§ WORK TO COMPLETE
Once the data has been read, print it back in full, exactly.

Collected data entries:
###
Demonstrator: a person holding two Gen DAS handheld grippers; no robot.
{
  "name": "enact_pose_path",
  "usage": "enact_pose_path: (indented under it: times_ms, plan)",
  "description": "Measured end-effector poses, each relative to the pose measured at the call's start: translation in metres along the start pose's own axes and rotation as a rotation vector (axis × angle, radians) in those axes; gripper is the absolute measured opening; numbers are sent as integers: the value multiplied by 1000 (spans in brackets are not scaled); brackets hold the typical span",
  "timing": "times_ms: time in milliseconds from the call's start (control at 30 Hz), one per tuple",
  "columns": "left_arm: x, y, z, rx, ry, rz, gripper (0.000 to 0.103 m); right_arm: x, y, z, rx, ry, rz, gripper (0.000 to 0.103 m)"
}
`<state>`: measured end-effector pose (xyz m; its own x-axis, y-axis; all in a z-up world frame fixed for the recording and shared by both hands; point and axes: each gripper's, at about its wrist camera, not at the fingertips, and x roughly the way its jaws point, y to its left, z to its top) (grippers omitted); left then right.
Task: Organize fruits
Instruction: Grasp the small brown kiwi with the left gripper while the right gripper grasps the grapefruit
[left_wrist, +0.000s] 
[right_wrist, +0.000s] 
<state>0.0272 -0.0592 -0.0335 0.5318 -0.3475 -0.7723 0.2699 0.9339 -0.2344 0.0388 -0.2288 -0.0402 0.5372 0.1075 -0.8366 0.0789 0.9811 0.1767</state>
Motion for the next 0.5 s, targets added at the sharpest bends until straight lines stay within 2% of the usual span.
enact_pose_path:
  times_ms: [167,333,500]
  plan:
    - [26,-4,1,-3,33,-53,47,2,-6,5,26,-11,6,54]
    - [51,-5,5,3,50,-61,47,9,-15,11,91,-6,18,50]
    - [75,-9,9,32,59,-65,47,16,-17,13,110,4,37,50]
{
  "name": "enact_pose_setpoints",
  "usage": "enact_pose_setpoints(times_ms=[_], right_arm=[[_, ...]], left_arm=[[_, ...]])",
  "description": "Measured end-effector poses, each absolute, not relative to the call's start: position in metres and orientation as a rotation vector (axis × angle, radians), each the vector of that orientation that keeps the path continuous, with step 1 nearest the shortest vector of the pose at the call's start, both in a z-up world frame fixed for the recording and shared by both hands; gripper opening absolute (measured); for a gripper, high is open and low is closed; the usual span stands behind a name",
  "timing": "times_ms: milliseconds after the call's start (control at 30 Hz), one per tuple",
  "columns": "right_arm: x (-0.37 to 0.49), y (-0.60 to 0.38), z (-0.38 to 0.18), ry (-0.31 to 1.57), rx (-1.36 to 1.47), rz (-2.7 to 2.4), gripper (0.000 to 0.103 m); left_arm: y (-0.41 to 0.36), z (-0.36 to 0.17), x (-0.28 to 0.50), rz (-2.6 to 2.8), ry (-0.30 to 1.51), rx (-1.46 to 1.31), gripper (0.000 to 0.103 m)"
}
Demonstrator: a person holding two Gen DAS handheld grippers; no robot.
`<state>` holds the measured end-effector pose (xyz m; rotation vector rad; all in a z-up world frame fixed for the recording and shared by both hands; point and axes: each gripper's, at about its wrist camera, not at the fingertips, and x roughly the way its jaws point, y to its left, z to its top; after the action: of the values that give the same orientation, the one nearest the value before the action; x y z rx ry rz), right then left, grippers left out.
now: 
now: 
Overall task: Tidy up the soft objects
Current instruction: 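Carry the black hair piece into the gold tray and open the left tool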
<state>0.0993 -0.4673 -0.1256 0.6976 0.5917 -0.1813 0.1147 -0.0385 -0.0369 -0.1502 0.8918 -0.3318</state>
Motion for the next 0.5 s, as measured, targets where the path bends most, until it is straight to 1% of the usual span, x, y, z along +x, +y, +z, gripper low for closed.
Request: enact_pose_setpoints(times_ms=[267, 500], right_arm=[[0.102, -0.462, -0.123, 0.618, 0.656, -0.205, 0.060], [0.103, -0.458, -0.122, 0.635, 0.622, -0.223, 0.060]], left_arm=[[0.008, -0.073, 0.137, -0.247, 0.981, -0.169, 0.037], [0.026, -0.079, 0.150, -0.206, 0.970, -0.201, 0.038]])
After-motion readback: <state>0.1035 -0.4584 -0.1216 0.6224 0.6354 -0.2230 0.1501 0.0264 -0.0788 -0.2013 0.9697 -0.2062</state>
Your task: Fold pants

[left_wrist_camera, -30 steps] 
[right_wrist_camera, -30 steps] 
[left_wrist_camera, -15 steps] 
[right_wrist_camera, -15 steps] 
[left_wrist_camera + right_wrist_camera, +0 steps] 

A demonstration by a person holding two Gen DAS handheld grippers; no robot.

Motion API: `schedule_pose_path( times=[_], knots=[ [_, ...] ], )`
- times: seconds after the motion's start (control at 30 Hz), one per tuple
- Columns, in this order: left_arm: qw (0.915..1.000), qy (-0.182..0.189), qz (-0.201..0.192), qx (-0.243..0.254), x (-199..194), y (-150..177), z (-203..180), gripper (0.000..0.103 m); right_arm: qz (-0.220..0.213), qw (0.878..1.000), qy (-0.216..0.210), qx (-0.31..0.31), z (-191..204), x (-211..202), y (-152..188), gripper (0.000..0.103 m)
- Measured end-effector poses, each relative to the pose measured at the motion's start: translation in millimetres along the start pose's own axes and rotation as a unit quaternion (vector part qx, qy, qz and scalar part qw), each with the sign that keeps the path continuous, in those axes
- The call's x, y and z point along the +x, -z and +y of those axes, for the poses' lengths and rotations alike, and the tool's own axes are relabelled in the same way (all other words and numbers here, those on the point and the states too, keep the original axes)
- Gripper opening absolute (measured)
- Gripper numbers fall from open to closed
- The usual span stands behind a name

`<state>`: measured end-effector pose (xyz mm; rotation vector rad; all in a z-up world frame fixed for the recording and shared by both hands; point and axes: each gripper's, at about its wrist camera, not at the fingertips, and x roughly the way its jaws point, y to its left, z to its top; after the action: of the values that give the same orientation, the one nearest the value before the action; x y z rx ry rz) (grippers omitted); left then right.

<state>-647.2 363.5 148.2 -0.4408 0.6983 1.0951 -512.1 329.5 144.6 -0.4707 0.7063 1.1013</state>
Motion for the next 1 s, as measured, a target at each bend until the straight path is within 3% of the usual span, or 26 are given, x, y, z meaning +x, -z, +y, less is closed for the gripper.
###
§ RESPONSE BELOW
Demonstrator: a person holding two Gen DAS handheld grippers; no robot.
{
  "name": "enact_pose_path",
  "usage": "enact_pose_path: (indented under it: times_ms, plan)",
  "description": "Measured end-effector poses, each relative to the pose measured at the call's start: translation in metres along the start pose's own axes and rotation as a rotation vector (axis × angle, radians) in those axes; gripper is the absolute measured opening; numbers are sent as integers: the value multiplied by 1000 (spans in brackets are not scaled); brackets hold the typical span",
  "timing": "times_ms: time in milliseconds from the call's start (control at 30 Hz), one per tuple",
  "columns": "left_arm: x, y, z, rx, ry, rz, gripper (0.000 to 0.103 m); right_arm: x, y, z, rx, ry, rz, gripper (0.000 to 0.103 m)"
}
`<state>`: measured end-effector pose (xyz m; its own x-axis, y-axis; all in a z-up world frame fixed for the recording and shared by both hands; point and axes: each gripper's, at about its wrist camera, not at the fingertips, and x roughly the way its jaws point, y to its left, z to its top) (grippers omitted); left then right.
Task: Organize fruits
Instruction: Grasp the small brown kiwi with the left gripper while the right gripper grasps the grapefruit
[left_wrist, +0.000s] 
[right_wrist, +0.000s] 
<state>0.0272 -0.0592 -0.0335 0.5318 -0.3475 -0.7723 0.2699 0.9339 -0.2344 0.0388 -0.2288 -0.0402 0.5372 0.1075 -0.8366 0.0789 0.9811 0.1767</state>
Motion for the next 0.5 s, targets added at the sharpest bends until straight lines stay within 2% of the usual span.
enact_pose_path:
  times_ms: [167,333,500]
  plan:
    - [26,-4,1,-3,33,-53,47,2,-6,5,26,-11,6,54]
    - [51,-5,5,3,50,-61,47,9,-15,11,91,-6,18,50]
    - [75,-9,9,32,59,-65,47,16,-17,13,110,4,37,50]
{
  "name": "enact_pose_setpoints",
  "usage": "enact_pose_setpoints(times_ms=[_], right_arm=[[_, ...]], left_arm=[[_, ...]])",
  "description": "Measured end-effector poses, each absolute, not relative to the call's start: position in metres and orientation as a rotation vector (axis × angle, radians), each the vector of that orientation that keeps the path continuous, with step 1 nearest the shortest vector of the pose at the call's start, both in a z-up world frame fixed for the recording and shared by both hands; gripper opening absolute (measured); for a gripper, high is open and low is closed; the usual span stands behind a name",
  "timing": "times_ms: milliseconds after the call's start (control at 30 Hz), one per tuple",
  "columns": "right_arm: x (-0.37 to 0.49), y (-0.60 to 0.38), z (-0.38 to 0.18), ry (-0.31 to 1.57), rx (-1.36 to 1.47), rz (-2.7 to 2.4), gripper (0.000 to 0.103 m); left_arm: y (-0.41 to 0.36), z (-0.36 to 0.17), x (-0.28 to 0.50), rz (-2.6 to 2.8), ry (-0.30 to 1.51), rx (-1.46 to 1.31), gripper (0.000 to 0.103 m)"
}
Demonstrator: a person holding two Gen DAS handheld grippers; no robot.
`<state>` holds the measured end-effector pose (xyz m; rotation vector rad; all in a z-up world frame fixed for the recording and shared by both hands; point and axes: each gripper's, at about its wrist camera, not at the fingertips, and x roughly the way its jaws point, y to its left, z to its top; after the action: of the values that give the same orientation, the one nearest the value before the action; x y z rx ry rz), right then left, grippers left out.
now: 
now: 
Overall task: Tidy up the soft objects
Current instruction: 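Carry the black hair piece into the gold tray and open the left tool
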<state>0.0993 -0.4673 -0.1256 0.6976 0.5917 -0.1813 0.1147 -0.0385 -0.0369 -0.1502 0.8918 -0.3318</state>
Motion for the next 0.5 s, as measured, targets where the path bends most, until it is straight to 1% of the usual span, x, y, z along +x, +y, +z, gripper low for closed.
Request: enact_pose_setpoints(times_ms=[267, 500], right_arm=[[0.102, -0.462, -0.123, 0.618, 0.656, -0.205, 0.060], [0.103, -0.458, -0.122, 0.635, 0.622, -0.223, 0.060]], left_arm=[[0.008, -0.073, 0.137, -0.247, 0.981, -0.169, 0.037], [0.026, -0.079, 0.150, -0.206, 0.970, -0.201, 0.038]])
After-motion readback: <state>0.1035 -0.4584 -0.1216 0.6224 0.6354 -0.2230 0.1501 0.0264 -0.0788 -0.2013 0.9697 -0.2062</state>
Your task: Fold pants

[left_wrist_camera, -30 steps] 
[right_wrist_camera, -30 steps] 
[left_wrist_camera, -15 steps] 
[right_wrist_camera, -15 steps] 
[left_wrist_camera + right_wrist_camera, +0 steps] 

A demonstration by a person holding two Gen DAS handheld grippers; no robot.

Motion API: `schedule_pose_path( times=[_], knots=[ [_, ...] ], )`
- times: seconds after the motion's start (control at 30 Hz), one per tuple
- Columns, in this order: left_arm: qw (0.915..1.000), qy (-0.182..0.189), qz (-0.201..0.192), qx (-0.243..0.254), x (-199..194), y (-150..177), z (-203..180), gripper (0.000..0.103 m); right_arm: qz (-0.220..0.213), qw (0.878..1.000), qy (-0.216..0.210), qx (-0.31..0.31), z (-191..204), x (-211..202), y (-152..188), gripper (0.000..0.103 m)
- Measured end-effector poses, each relative to the pose measured at the motion's start: translation in millimetres along the start pose's own axes and rotation as a unit quaternion (vector part qx, qy, qz and scalar part qw), each with the sign that keeps the path continuous, in those axes
- The call's x, y and z point along the +x, -z and +y of those axes, for the poses' lengths and rotations alike, and the tool's own axes are relabelled in the same way (all other words and numbers here, those on the point and the states too, keep the original axes)
- Gripper opening absolute (measured)
- Gripper numbers fall from open to closed
- The usual span stands behind a name

`<state>`: measured end-effector pose (xyz mm; rotation vector rad; all in a z-up world frame fixed for the recording and shared by both hands; point and axes: each gripper's, at about its wrist camera, not at the fingertips, and x roughly the way its jaws point, y to its left, z to its top; after the action: of the values that give the same orientation, the one nearest the value before the action; x y z rx ry rz) (grippers omitted); left then right.

<state>-647.2 363.5 148.2 -0.4408 0.6983 1.0951 -512.1 329.5 144.6 -0.4707 0.7063 1.1013</state>
Motion for the next 1 s, as measured, a target at each bend until the straight path is within 3% of the usual span, or 26 are given, x, y, z meaning +x, -z, +y, less is closed for the gripper.

This completes the response to the exercise.